Stored items:
──────────

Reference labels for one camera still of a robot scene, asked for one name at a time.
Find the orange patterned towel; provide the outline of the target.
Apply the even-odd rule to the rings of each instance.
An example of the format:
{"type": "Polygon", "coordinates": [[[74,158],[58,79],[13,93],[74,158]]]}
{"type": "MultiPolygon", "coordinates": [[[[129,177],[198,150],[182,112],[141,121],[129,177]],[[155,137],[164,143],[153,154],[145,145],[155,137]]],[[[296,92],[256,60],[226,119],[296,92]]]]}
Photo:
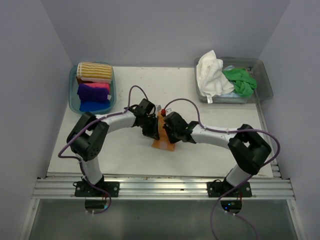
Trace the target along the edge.
{"type": "Polygon", "coordinates": [[[158,116],[158,133],[159,140],[154,140],[151,147],[155,149],[165,150],[174,152],[176,145],[174,143],[170,143],[167,133],[164,129],[164,117],[161,115],[161,111],[157,113],[158,116]]]}

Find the purple towel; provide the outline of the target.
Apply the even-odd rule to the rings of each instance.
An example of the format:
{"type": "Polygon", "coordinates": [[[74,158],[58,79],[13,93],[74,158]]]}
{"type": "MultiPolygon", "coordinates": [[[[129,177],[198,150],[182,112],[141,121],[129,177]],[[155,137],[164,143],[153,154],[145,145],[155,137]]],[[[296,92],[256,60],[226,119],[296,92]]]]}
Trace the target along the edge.
{"type": "Polygon", "coordinates": [[[85,83],[78,86],[77,94],[81,102],[99,102],[109,101],[110,91],[106,88],[89,87],[85,83]]]}

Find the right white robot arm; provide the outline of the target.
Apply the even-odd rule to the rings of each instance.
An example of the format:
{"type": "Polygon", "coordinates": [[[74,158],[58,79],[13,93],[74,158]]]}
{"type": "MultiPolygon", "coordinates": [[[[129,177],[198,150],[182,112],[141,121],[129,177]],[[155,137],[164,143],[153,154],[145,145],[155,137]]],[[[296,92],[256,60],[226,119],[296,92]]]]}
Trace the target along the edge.
{"type": "Polygon", "coordinates": [[[271,153],[270,145],[248,124],[243,124],[235,133],[227,130],[210,131],[198,121],[186,122],[177,112],[164,117],[163,128],[170,143],[184,142],[209,144],[230,150],[236,161],[235,167],[223,181],[214,181],[209,189],[219,197],[223,194],[235,196],[249,176],[256,175],[271,153]]]}

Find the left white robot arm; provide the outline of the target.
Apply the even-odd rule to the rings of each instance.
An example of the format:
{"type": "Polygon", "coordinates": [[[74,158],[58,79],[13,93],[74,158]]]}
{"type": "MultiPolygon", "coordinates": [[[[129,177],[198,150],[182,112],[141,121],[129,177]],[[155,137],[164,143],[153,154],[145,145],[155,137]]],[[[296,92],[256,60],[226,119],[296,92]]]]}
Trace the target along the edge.
{"type": "Polygon", "coordinates": [[[140,127],[145,137],[159,140],[159,117],[157,107],[147,99],[139,104],[128,106],[122,112],[97,116],[84,113],[66,139],[67,147],[79,161],[86,190],[92,196],[103,193],[103,174],[100,170],[98,155],[102,150],[107,134],[125,129],[140,127]]]}

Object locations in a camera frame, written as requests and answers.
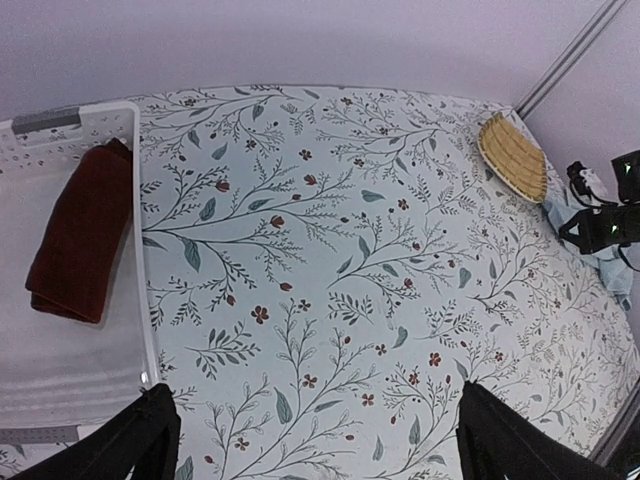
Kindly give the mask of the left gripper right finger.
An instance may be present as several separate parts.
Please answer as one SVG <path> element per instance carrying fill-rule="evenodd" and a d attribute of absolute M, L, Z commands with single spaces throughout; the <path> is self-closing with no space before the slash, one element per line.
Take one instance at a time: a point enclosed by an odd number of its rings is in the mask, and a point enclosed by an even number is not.
<path fill-rule="evenodd" d="M 456 438 L 464 480 L 625 477 L 553 440 L 476 382 L 464 384 Z"/>

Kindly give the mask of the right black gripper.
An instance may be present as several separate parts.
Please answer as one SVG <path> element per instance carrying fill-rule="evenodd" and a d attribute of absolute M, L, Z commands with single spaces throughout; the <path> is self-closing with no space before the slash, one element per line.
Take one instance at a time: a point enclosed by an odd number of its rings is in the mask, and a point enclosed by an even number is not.
<path fill-rule="evenodd" d="M 589 253 L 630 246 L 639 242 L 639 206 L 580 210 L 559 227 L 558 235 L 561 240 Z"/>

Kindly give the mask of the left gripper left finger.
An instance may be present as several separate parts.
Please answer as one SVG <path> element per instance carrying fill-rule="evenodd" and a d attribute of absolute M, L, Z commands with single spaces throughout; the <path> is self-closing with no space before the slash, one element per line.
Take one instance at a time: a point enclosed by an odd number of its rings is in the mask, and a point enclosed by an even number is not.
<path fill-rule="evenodd" d="M 181 418 L 159 383 L 98 430 L 17 474 L 17 479 L 172 479 Z"/>

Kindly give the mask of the light blue towel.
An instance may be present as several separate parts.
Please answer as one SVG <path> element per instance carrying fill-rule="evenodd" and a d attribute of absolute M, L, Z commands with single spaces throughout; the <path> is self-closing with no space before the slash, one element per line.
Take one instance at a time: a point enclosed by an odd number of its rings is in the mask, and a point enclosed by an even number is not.
<path fill-rule="evenodd" d="M 543 202 L 548 221 L 560 243 L 573 255 L 598 270 L 599 278 L 625 312 L 632 308 L 631 290 L 634 273 L 620 257 L 615 247 L 606 247 L 595 253 L 582 254 L 579 247 L 560 237 L 560 227 L 567 223 L 581 208 L 575 200 L 568 200 L 565 193 L 548 194 Z"/>

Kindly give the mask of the white perforated plastic basket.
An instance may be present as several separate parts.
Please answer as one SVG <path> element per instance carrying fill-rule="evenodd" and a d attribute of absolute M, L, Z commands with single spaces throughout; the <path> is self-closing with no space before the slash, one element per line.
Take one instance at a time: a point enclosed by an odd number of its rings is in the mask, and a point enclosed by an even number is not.
<path fill-rule="evenodd" d="M 34 310 L 29 267 L 64 185 L 90 148 L 140 146 L 129 101 L 61 108 L 1 125 L 1 441 L 72 443 L 159 380 L 141 214 L 121 241 L 97 325 Z"/>

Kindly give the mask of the dark red towel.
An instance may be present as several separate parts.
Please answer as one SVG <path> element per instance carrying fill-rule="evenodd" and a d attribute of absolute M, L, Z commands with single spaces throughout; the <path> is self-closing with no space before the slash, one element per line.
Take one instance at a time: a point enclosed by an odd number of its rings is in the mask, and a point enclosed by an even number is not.
<path fill-rule="evenodd" d="M 56 200 L 30 267 L 25 287 L 34 310 L 101 321 L 132 208 L 132 151 L 116 138 L 87 151 Z"/>

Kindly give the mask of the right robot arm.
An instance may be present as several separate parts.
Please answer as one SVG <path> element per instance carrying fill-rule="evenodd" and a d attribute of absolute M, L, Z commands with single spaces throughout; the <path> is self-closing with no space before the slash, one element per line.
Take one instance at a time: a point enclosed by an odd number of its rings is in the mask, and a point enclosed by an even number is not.
<path fill-rule="evenodd" d="M 570 192 L 581 209 L 559 227 L 558 234 L 582 255 L 616 247 L 620 258 L 630 265 L 622 249 L 639 242 L 639 151 L 613 159 L 611 166 L 618 202 L 596 192 L 594 175 L 581 162 L 567 168 Z"/>

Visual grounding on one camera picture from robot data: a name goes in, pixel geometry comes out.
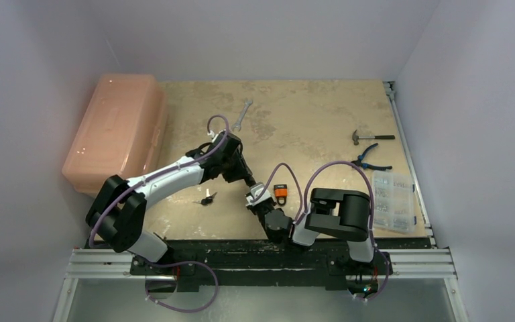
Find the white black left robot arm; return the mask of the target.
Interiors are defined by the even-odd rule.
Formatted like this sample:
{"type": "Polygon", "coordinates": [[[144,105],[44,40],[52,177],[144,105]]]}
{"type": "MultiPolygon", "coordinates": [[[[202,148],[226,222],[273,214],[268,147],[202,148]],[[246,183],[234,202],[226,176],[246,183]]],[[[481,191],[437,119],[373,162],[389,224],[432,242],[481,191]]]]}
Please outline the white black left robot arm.
{"type": "Polygon", "coordinates": [[[143,229],[146,211],[163,199],[218,176],[228,182],[254,182],[243,158],[241,139],[227,131],[211,142],[149,174],[123,179],[110,176],[102,185],[85,221],[91,229],[90,242],[100,236],[115,252],[131,252],[147,260],[156,274],[169,272],[172,250],[162,237],[143,229]]]}

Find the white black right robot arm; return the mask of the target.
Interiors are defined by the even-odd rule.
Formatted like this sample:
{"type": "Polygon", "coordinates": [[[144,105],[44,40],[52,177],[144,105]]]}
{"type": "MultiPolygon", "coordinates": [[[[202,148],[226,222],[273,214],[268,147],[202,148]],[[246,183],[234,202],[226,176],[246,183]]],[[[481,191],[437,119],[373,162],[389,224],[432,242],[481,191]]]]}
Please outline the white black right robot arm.
{"type": "Polygon", "coordinates": [[[310,209],[301,220],[287,216],[276,206],[262,183],[246,194],[246,207],[257,216],[267,238],[276,244],[310,247],[320,234],[347,242],[352,269],[365,273],[376,264],[371,233],[370,196],[343,189],[315,188],[310,209]]]}

──────────

Problem statement: Find the word "name" in the entries above and gather every line that holds it.

Written solution:
Reference labels for one camera still of a robot scene, asked for one name at a time.
Visual grounding on one camera picture from robot data: a name goes in, pixel geometry comes out.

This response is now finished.